Failed Transition

I have a simple index management policy defined that deletes an index after 3 days. Over the weekend, I’ve noticed that this policy failed for a small number of the indexes to which it applied but worked for several others. In the Kibana Index Management panel, on the Managed Indices page, the status for the indices for which the policy failed is shown as “failed”. When I click on the link in the INFO column, the dialog displayed shows “message”: “Previous action was not able to update IndexMetaData.”

Looking through the Elasticsearch log messages, I see cluster of messages like the following, which I think correspond to the failed transition attempt:

[2020-03-23T01:16:13,519][WARN ][c.a.o.i.ManagedIndexRunner] [odfe-opendistro-es-data-2] Operation failed.

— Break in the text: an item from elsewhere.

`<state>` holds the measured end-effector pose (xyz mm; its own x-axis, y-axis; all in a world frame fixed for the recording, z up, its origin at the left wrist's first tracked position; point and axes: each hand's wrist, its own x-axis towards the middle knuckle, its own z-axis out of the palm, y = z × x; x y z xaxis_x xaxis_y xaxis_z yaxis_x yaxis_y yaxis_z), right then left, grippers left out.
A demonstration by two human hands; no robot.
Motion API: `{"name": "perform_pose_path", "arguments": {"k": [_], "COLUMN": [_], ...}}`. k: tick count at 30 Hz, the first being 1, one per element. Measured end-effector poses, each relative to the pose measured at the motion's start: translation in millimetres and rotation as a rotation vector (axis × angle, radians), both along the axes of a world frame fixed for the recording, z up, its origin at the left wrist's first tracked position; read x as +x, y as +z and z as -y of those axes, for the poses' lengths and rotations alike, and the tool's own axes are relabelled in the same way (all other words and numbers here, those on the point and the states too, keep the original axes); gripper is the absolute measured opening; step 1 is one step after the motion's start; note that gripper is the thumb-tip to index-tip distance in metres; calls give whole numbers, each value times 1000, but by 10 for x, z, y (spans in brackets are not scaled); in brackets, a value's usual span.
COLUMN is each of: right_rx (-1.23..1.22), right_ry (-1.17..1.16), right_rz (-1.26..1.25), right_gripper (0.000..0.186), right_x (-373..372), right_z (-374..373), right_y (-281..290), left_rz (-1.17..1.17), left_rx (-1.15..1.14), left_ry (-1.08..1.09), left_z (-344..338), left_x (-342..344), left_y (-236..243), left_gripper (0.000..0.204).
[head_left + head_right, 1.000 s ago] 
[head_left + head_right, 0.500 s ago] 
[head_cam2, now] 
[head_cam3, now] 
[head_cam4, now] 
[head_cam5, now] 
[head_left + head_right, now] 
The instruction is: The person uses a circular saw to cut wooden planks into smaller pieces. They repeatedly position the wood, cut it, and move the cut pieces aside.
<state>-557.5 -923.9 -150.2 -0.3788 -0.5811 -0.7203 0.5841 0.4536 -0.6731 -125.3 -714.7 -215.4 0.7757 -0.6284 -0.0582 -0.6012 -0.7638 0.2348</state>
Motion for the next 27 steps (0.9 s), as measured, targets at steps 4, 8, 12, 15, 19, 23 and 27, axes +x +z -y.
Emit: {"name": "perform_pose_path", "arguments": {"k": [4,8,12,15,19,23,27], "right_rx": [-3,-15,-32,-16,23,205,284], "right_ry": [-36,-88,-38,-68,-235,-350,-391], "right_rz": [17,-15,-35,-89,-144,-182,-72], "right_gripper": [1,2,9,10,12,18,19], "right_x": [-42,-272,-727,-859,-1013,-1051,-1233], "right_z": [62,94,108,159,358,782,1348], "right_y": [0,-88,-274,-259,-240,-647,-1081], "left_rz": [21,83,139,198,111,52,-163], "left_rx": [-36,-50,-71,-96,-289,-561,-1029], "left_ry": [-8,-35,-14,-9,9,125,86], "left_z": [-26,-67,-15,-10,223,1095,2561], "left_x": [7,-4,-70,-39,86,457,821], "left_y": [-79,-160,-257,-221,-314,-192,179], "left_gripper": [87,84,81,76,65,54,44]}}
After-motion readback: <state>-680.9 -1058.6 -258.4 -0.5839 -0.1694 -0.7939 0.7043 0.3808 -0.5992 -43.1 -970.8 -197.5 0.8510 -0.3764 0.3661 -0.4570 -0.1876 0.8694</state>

Retrying in 250ms.\n
org.elasticsearch.transport.RemoteTransportException: [odfe-opendistro-es-master-1][10.254.2.161:9300][cluster:admin/ism/update/managedindexmetadata]\n
Caused by: org.elasticsearch.cluster.metadata.ProcessClusterEventTimeoutException: failed to process cluster event (opendistro-ism) within 30s\n
\tat org.elasticsearch.cluster.service.MasterService$Batcher.lambda$onTimeout$0(MasterService.java:143) ~[elasticsearch-7.4.2.jar:7.4.2]\n
\tat java.util.ArrayList.forEach(ArrayList.java:1540) ~[?:?]\n
\tat org.elasticsearch.cluster.service.MasterService$Batcher.lambda$onTimeout$1(MasterService.java:142) ~[elasticsearch-7.4.2.jar:7.4.2]\n
\tat org.elasticsearch.common.util.concurrent.ThreadContext$ContextPreservingRunnable.run(ThreadContext.java:703) ~[elasticsearch-7.4.2.jar:7.4.2]\n
\tat java.util.concurrent.ThreadPoolExecutor.runWorker(ThreadPoolExecutor.java:1128) ~[?:?]\n
\tat java.util.concurrent.ThreadPoolExecutor$Worker.run(ThreadPoolExecutor.java:628) ~[?:?]\n
\tat java.lang.Thread.run(Thread.java:835) ~[?:?]\n

Is it possible to increase the time allotted to process the index since the current 30 second limit doesn’t appear to be sufficient?

Will Index Management plugin continue trying? The note indicates that it will and I see multiple clusters of these notes but some of the indexes remain. So, does it “give up” at some point or should I assume it will eventually “catch up”?

The list of of indices shown in the plugin truncates the Index name field, so it is hard for me to be sure which index is which, but the affected indexes appear to be “small”, i.e. a few hundred MB, so it’s unclear why the request would be timing out. Is there additional logging that can be enabled that might be helpful?

I have been successful with manually retrying the action by clicking the RETRY POLICY button on the Managed Indices page of the IM plugin. But, obviously, I defined a policy so this would all be automated.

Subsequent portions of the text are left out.